ACTIVITY:
Write out again, exactly, the lines below starting at the one with "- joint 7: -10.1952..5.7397" and ending at the one with "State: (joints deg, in".

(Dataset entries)
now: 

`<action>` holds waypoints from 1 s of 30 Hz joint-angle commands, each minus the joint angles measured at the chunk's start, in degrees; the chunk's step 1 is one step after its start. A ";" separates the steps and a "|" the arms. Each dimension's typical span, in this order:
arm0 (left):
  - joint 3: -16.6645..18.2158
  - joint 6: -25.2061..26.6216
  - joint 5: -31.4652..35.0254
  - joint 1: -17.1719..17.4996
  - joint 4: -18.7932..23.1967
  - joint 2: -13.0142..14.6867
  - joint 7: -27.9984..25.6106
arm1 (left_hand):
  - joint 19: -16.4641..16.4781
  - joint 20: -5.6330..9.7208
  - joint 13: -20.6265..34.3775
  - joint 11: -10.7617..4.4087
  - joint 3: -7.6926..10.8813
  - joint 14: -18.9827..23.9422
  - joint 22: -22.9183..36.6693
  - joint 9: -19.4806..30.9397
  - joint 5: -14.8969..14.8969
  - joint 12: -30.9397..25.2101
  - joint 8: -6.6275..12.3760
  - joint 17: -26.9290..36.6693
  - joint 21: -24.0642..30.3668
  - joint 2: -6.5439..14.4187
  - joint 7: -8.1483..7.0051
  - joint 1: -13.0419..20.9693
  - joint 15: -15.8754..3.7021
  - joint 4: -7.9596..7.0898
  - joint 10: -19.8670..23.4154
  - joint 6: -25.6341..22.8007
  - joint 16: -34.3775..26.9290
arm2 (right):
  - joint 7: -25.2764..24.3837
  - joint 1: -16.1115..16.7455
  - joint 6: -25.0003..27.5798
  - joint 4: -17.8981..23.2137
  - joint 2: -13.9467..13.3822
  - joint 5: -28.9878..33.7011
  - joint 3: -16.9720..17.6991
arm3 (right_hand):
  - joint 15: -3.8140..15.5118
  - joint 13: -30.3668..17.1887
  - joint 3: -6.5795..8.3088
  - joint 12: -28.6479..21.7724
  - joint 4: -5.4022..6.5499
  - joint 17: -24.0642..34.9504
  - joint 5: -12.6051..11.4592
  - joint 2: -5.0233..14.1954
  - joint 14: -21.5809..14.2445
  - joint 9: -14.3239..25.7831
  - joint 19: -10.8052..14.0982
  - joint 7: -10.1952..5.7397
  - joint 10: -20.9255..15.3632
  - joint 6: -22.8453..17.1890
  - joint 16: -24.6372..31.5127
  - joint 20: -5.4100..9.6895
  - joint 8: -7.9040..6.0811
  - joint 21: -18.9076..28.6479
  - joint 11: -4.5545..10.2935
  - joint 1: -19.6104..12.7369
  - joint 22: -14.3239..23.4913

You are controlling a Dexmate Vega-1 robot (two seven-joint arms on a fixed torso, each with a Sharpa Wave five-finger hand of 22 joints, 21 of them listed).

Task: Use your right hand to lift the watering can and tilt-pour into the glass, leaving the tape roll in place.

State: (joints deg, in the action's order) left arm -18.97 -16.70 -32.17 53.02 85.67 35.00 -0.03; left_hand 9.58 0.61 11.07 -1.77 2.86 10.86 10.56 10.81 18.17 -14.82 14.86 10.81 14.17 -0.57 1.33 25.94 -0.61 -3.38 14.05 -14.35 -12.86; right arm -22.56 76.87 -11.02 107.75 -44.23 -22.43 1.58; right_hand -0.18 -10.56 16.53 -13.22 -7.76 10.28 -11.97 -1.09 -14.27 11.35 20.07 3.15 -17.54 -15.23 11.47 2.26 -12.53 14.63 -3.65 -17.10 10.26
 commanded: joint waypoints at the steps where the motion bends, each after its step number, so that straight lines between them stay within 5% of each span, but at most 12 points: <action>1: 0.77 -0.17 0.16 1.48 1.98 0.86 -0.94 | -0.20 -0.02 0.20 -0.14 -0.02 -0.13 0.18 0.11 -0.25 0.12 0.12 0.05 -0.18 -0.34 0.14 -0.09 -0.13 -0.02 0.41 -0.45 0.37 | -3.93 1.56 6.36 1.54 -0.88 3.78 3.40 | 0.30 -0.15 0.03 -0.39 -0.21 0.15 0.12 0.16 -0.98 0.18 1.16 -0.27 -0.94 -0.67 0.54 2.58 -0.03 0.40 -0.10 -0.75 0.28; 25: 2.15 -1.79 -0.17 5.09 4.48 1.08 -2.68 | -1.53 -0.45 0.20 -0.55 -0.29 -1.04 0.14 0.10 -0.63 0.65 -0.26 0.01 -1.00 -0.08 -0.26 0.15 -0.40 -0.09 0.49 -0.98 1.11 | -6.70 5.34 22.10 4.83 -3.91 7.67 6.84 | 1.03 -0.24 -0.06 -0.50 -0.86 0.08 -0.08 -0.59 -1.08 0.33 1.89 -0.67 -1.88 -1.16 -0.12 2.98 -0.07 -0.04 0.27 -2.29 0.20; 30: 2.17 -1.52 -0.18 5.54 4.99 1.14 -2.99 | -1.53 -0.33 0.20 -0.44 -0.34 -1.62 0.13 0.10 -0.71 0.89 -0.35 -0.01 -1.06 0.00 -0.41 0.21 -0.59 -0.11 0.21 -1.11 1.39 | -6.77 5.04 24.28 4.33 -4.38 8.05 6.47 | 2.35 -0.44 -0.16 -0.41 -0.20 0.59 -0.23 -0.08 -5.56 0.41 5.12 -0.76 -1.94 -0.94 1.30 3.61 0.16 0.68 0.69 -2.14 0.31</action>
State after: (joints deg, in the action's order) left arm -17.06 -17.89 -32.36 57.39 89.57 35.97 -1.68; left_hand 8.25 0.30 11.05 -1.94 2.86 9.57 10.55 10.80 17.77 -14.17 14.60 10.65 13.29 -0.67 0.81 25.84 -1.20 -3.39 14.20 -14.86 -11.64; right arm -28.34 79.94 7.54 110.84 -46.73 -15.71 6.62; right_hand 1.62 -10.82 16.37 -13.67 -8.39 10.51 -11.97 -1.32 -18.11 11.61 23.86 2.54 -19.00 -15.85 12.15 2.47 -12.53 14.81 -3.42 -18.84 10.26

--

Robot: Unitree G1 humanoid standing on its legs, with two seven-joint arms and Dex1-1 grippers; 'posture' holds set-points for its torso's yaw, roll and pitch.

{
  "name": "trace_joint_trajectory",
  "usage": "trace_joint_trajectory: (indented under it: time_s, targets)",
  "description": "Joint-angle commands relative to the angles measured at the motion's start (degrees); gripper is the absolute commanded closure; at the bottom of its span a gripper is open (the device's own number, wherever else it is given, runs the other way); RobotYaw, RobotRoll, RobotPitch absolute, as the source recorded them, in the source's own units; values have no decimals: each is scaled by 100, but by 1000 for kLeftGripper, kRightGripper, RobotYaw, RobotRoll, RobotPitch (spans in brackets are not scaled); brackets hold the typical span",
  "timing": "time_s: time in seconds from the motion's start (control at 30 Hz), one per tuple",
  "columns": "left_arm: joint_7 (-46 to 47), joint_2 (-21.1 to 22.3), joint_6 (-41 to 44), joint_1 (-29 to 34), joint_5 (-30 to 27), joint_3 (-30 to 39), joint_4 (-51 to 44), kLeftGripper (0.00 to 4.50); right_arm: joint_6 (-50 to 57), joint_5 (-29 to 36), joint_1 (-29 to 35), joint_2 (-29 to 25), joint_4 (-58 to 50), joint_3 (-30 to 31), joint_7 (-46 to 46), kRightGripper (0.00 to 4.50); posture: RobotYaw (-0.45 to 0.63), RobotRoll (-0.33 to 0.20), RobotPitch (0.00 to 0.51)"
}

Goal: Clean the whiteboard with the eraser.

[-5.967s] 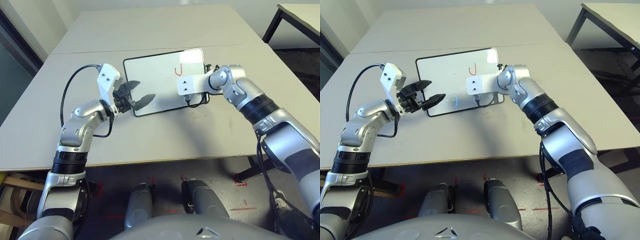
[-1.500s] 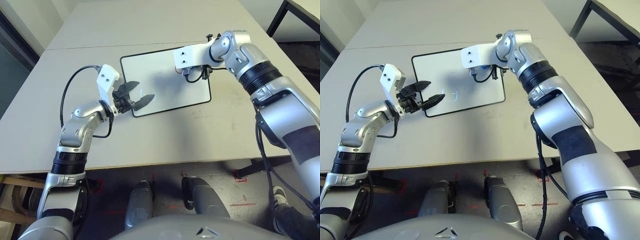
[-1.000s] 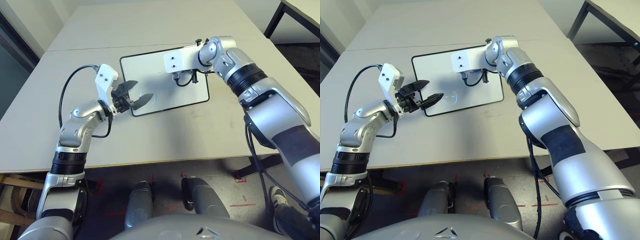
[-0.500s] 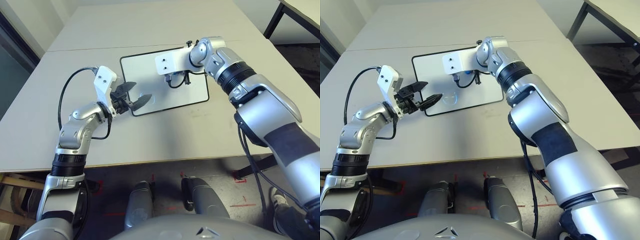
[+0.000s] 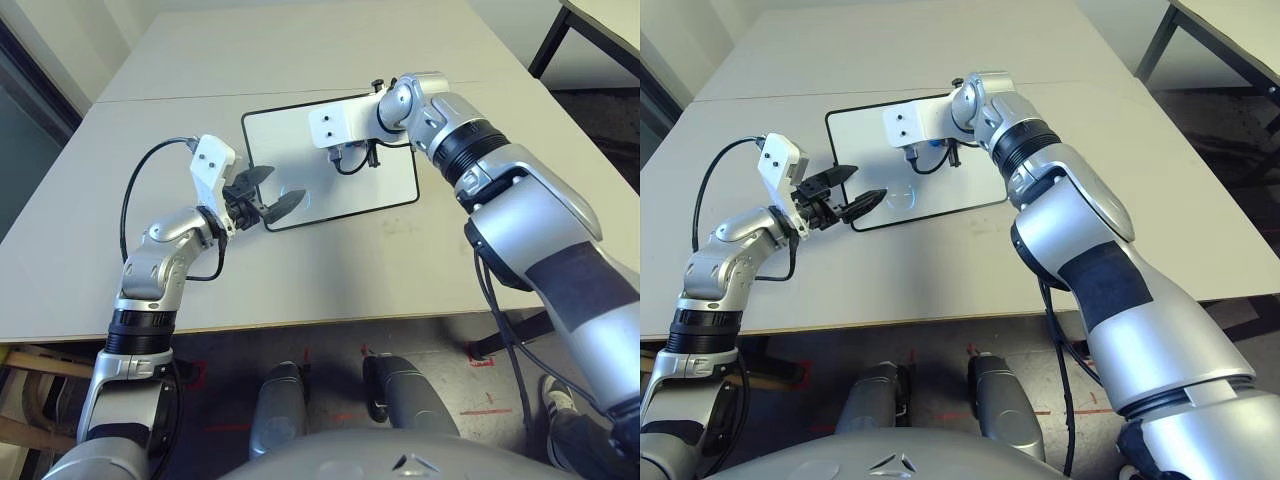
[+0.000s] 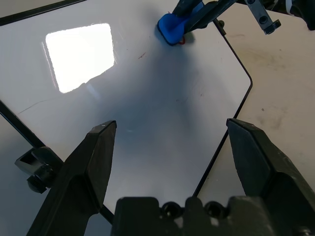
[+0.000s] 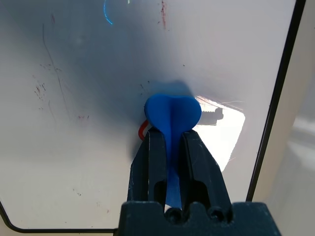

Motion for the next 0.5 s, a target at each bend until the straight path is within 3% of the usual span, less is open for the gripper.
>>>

RESPONSE TO THE TASK:
  - joint 7: -10.1952..5.7397
  - joint 10: -20.9255..15.3632
  - joint 6: -22.8453..17.1890
  - joint 16: -24.6372..31.5127
  - joint 20: -5.4100..9.6895
  - joint 8: -7.9040..6.0811
  - joint 21: -18.9076..28.6479
  - joint 11: -4.5545..10.2935
  - joint 1: -19.6104..12.7369
  - joint 22: -14.3239..23.4913

You are controlling a Dexmate Vega-1 robot (two seven-joint arms on a fixed torso, each with a Sharpa Wave five-finger hand of 22 joints, 21 of them listed).

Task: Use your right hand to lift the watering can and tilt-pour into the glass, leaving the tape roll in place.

State: (joints deg, in the action's order) left arm -18.97 -16.70 -32.17 53.02 85.67 35.00 -0.03; left_hand 9.58 0.61 11.07 -1.77 2.86 10.86 10.56 10.81 18.17 -14.82 14.86 10.81 14.17 -0.57 1.33 25.94 -0.61 -3.38 14.05 -14.35 -12.86; right arm -22.56 76.87 -11.02 107.75 -44.23 -22.43 1.58; right_hand -0.18 -10.56 16.53 -13.22 -7.76 10.28 -11.97 -1.09 -14.27 11.35 20.07 3.15 -17.54 -15.23 11.47 2.26 -12.53 14.63 -3.65 -17.10 10.26

This exercise is complete.